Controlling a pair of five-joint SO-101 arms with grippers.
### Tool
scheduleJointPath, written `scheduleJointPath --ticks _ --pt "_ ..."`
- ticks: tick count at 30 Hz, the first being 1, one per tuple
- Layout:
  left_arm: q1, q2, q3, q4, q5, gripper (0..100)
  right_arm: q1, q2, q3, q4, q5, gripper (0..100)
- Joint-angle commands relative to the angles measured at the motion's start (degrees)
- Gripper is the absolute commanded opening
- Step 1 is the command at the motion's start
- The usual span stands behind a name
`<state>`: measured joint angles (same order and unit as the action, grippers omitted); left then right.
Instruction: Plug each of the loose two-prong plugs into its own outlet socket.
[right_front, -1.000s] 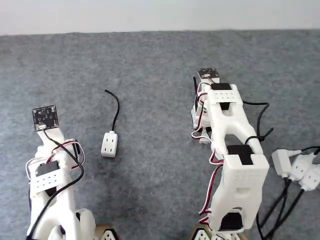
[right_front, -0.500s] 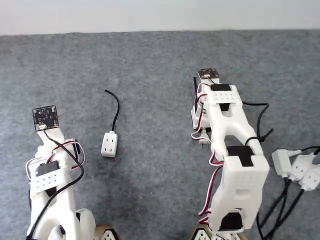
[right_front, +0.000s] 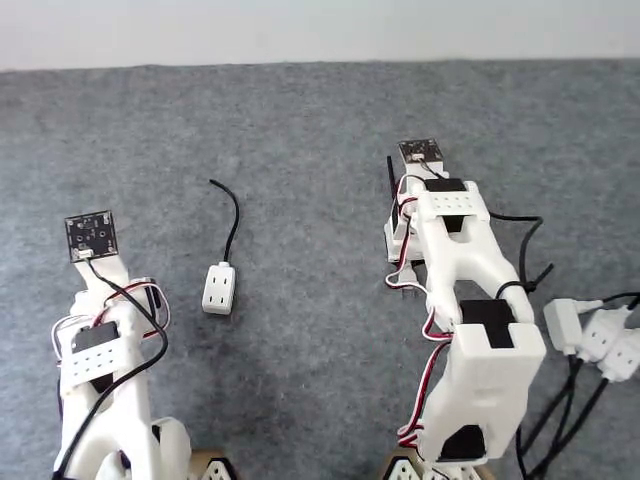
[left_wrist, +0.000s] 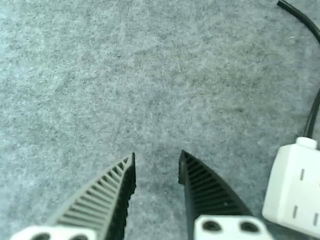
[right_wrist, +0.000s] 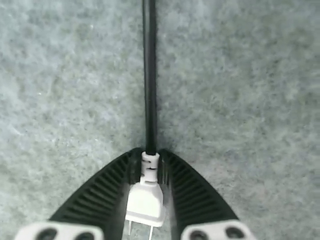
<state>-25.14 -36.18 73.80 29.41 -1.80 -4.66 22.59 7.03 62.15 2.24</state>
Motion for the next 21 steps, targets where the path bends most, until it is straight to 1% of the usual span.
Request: scheduleJointPath --ticks 1,6,9,12,17,21 --pt "-0.18 0.0 -1.19 -1.32 0.35 14 0.4 -2.24 -0.7 0.66 -0.79 0.9" --pt "0.18 0.0 -1.27 -1.05 0.44 14 0.31 -5.76 0.44 2.77 -1.23 0.9" --pt "1.49 0.0 -1.8 0.26 0.53 14 -0.31 -13.05 5.1 2.95 -3.69 0.9" --pt "3.6 0.44 -2.77 3.16 0.44 14 -1.63 -21.93 12.92 0.4 -3.78 0.9" --pt "9.58 4.4 -6.29 7.56 -2.9 14 -3.91 -32.13 26.9 -6.64 -3.34 0.8" --pt "15.91 8.26 -10.77 10.9 2.02 14 -2.33 -31.87 28.66 -9.27 -1.49 0.8"
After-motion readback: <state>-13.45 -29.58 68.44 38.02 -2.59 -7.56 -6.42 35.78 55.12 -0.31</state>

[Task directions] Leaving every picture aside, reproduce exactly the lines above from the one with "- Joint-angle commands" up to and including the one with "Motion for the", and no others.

[Expected answer]
- Joint-angle commands relative to the angles measured at the motion's start (degrees)
- Gripper is the absolute commanded opening
- Step 1 is the command at the motion's start
- The usual span stands behind a name
`<state>`: measured joint angles (same order and unit as the action, grippers omitted); left then right.
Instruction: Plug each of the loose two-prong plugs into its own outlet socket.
[right_front, -1.000s] 
[right_front, -0.500s] 
[right_front, +0.000s] 
[left_wrist, +0.000s] 
[right_wrist, +0.000s] 
<state>-25.14 -36.18 73.80 29.41 -1.80 -4.66 22.59 7.03 62.15 2.24</state>
Motion for the next 21 steps, targets where the path bends most, until it is straight to 1% of the usual span.

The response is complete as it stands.